Merkel attacked the United States for this practice, and acted as if this is an unheard-of custom and she was offended by the very thought of it. “We need to have trust in our allies and partners, and this must now be established once again. I repeat that spying among friends is not at all acceptable against anyone and that goes for every citizen in Germany.”
But one thing must be clear. Although press secretary Jay Carney insists otherwise, the American government has spied on foreign countries and always will. There is no dispensation for allies; if it is in the national interest to spy on an ally, it will be done. Most countries have operated under this assumption for years; former Mossad head Danny Yatom told Maariv that the U.S. also listens in on Israel. For Merkel to act as if this is news to her is only a political ploy, one meant to embarrass the president and raise her own standing on the international stage.
And why shouldn’t the government do it? As Council on Foreign Relations Senior Fellow in National Security Studies Max Boot pointed out in Commentary, the only reason these countries take issue with the idea of spying on allies is because they “just don’t have the resources or capability to spy as effectively as the NSA does. But if [they] did, [they] would [do it too].” As the 19th-century British Prime Minister, Lord Palmerston, said, “We have no eternal allies and we have no perpetual enemies. Our interests are eternal and perpetual and those interests it is our duty to follow.”
As Boot correctly points out, there are reasons to spy on allies that are more vital than would be for non-allies. For example, although Germany is considered a close ally of the United States, there are many times when their interests are not necessarily aligned with ours. In those cases, they will almost surely do what is in their own best interest, as well they should.

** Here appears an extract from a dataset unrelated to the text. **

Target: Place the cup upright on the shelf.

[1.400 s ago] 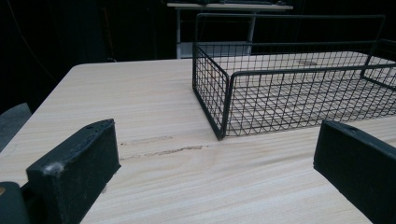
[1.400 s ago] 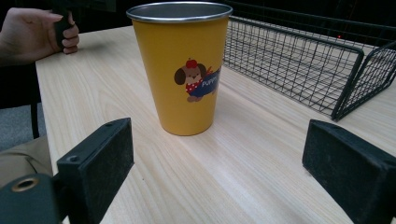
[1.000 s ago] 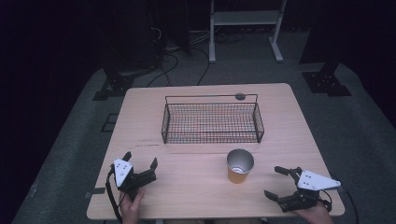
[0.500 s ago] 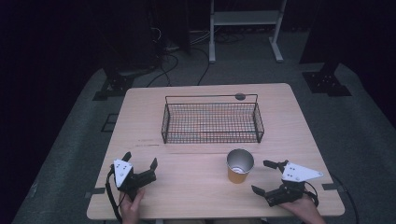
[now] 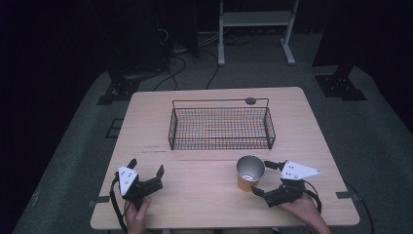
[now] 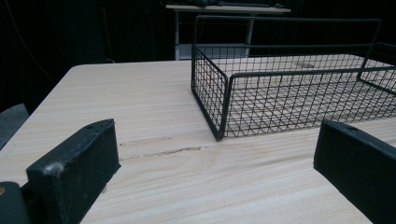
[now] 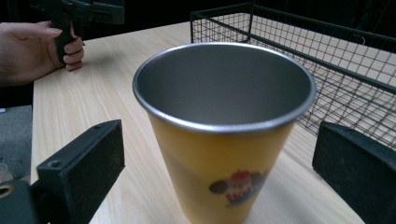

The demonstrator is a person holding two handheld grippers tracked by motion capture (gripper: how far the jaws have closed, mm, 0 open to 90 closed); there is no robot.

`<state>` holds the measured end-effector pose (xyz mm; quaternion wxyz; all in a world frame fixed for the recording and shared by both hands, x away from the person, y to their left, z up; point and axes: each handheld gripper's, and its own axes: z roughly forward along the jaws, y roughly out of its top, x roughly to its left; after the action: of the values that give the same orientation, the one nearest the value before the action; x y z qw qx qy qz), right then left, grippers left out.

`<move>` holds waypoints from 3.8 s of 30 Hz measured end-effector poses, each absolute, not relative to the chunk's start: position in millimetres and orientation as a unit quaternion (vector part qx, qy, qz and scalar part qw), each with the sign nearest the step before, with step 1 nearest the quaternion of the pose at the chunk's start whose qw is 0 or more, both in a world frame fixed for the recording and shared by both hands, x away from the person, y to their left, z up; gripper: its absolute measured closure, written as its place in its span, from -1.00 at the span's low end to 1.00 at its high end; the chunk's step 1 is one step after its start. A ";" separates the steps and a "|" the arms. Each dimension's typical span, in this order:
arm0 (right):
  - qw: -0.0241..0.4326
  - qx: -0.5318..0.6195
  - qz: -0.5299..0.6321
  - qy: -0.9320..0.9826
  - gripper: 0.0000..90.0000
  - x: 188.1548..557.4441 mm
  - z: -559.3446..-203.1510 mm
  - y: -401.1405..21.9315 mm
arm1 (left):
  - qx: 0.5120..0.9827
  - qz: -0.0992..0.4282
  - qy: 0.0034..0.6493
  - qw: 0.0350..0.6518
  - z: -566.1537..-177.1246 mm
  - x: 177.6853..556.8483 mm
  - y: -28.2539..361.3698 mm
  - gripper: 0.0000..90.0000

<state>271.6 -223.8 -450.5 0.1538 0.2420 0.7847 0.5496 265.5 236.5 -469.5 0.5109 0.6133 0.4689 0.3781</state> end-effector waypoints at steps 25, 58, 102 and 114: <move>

A few notable examples of issues involving a divergence of interests would include the Iraq war (where Germany did not back the U.S.) and the war to overthrow Gadhafi in Libya (Germany did not partake in that, either). The very fact that the common interests of the United States and Germany don’t seem to align as perfectly as American interests do with other countries such as Great Britain or Australia might just make it easy to understand why those countries are conspicuously absent from the list of countries we spy on. Those countries, along with Canada and New Zealand, are true allies. The need to spy on each other is close to nonexistent, as they share the STONEGHOST network, essentially allowing each other to see all their secrets. If the Germans (or the French, for that matter) would really believe they were close enough allies to preclude spying on each other, they wouldn’t feel the need to keep secrets from the United States, either.
The international spying scandal, which spans both the worlds of intelligence and international politics, isn’t so much of an outrage in and of itself, as the spying itself is very understandable. What is an outrage, when you consider that the very same reports that exposed this also date the start of this practice to the first term of George W. Bush, is that President Obama has found himself to be in blatant violation of the so-called “Eleventh Commandment.” This rule, which is doubly applicable here — seeing as it’s been invoked both in the realm of politics and the world of intelligence — is “Never get caught.” That is the true scandal, the one that has led to the new reality, in which, as former Vice President Cheney said on Sunday, “…our friends no longer count on us, no longer trust us, and our adversaries don’t fear us.”